Supplied data:

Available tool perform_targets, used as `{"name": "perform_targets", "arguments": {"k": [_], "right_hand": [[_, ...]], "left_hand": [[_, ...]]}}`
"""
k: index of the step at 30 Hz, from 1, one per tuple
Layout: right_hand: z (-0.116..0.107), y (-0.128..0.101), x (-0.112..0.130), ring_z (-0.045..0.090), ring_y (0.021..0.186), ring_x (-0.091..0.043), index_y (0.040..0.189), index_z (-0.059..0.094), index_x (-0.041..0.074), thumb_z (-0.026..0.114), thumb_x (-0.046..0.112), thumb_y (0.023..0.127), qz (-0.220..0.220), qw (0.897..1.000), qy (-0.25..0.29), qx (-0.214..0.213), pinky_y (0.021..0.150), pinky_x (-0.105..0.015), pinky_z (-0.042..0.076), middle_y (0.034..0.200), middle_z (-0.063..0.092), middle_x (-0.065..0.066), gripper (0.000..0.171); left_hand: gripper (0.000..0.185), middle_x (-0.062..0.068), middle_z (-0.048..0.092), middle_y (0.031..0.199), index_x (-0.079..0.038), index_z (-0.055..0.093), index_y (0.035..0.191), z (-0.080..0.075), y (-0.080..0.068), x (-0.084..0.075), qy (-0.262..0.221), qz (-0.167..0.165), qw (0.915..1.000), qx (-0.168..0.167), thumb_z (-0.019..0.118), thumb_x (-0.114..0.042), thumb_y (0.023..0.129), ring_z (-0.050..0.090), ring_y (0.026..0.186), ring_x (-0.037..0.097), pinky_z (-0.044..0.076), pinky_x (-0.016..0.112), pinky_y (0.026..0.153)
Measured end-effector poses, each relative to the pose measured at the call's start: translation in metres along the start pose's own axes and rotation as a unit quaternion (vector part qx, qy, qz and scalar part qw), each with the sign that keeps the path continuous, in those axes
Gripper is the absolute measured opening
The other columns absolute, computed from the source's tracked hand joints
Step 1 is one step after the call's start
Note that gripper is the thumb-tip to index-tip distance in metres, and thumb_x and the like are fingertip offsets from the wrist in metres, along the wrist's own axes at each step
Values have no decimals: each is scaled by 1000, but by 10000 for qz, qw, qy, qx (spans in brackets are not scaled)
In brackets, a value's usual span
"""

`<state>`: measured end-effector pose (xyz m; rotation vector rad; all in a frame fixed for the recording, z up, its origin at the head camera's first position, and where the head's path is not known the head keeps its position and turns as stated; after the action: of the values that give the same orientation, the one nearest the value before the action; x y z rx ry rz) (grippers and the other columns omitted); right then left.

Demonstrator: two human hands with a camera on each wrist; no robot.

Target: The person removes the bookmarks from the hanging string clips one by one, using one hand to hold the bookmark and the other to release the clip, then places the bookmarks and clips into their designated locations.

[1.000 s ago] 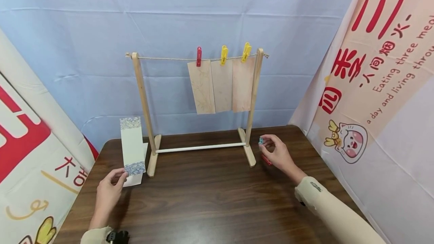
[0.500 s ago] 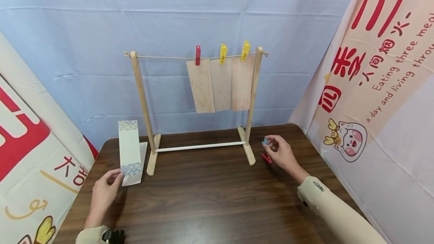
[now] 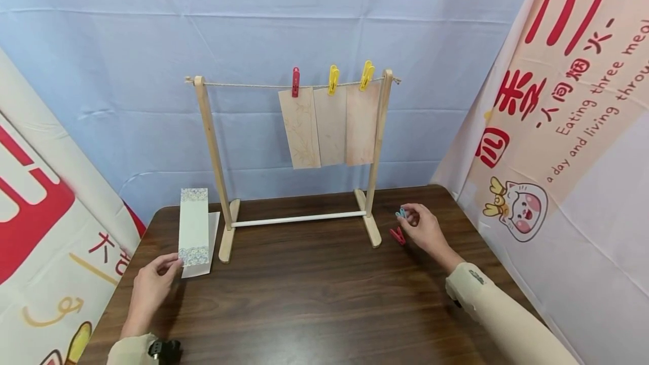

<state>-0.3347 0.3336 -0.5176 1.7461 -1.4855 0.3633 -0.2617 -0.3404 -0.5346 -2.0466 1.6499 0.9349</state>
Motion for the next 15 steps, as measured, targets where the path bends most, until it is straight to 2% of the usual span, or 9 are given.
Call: {"name": "perform_targets", "arguments": {"k": [4, 7, 15], "right_hand": [[0, 0, -3, 64, 89, -28, 125, 67, -8, 76, 4, 98, 82, 9998, -152, 85, 73, -22, 49, 105, 66, -20, 31], [1, 0, -8, 65, 89, -29, 126, 67, -10, 75, 4, 97, 171, 9993, -272, 184, 73, -25, 51, 105, 66, -21, 33], [1, -2, -22, 64, 91, -29, 128, 65, -11, 72, 5, 98, 687, 9951, -404, 578, 77, -37, 53, 108, 66, -23, 35]], "left_hand": [[36, 22, 78, 115, 1, 73, 129, -1, 1, -1, 5, -50, 9999, 104, 68, -28, 108, 70, 112, 45, 50, 58, 92], [35, 22, 78, 115, 1, 73, 129, -2, 1, 0, 16, -76, 9999, 147, 68, -27, 108, 69, 113, 46, 49, 59, 92], [34, 22, 79, 111, 1, 74, 128, -2, 5, 4, 149, -67, 9997, 183, 70, -25, 107, 70, 106, 43, 50, 58, 89]]}}
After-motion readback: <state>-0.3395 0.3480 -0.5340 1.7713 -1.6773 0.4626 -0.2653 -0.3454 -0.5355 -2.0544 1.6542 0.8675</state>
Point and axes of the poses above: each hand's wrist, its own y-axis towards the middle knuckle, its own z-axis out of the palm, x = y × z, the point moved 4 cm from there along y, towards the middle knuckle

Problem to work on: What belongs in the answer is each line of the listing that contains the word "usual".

Response area:
In brackets, a value's usual span
Motion for the next 15 steps, as measured, targets where the path bends most, until it is straight to 2% of the usual span, or 9 are given.

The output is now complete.